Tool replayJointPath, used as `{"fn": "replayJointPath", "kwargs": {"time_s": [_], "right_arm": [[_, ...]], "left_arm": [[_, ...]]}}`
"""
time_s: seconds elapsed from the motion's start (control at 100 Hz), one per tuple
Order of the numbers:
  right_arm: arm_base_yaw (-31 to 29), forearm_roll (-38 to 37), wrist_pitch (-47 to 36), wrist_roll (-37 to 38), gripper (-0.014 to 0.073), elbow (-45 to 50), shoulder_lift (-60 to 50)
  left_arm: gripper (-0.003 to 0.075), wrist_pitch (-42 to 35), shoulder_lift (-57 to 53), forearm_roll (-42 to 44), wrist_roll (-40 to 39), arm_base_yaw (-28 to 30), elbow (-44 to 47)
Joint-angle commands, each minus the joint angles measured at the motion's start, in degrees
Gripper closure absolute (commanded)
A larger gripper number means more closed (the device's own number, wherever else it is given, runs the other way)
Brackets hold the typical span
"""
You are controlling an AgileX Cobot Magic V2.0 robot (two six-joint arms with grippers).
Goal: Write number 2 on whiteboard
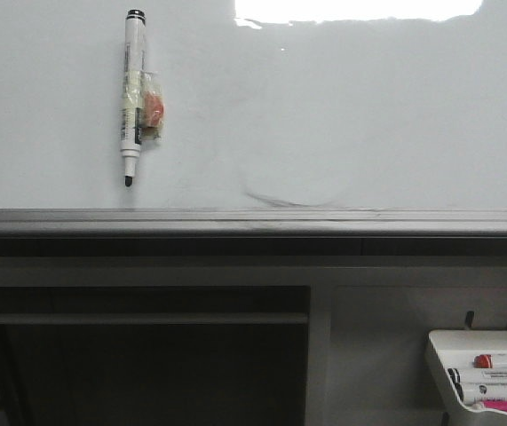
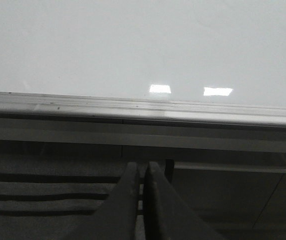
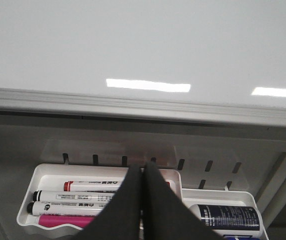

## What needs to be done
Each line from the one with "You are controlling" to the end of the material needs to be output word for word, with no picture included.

## Result for this exercise
You are controlling an AgileX Cobot Magic V2.0 robot (two six-joint arms with grippers).
Goal: Write number 2 on whiteboard

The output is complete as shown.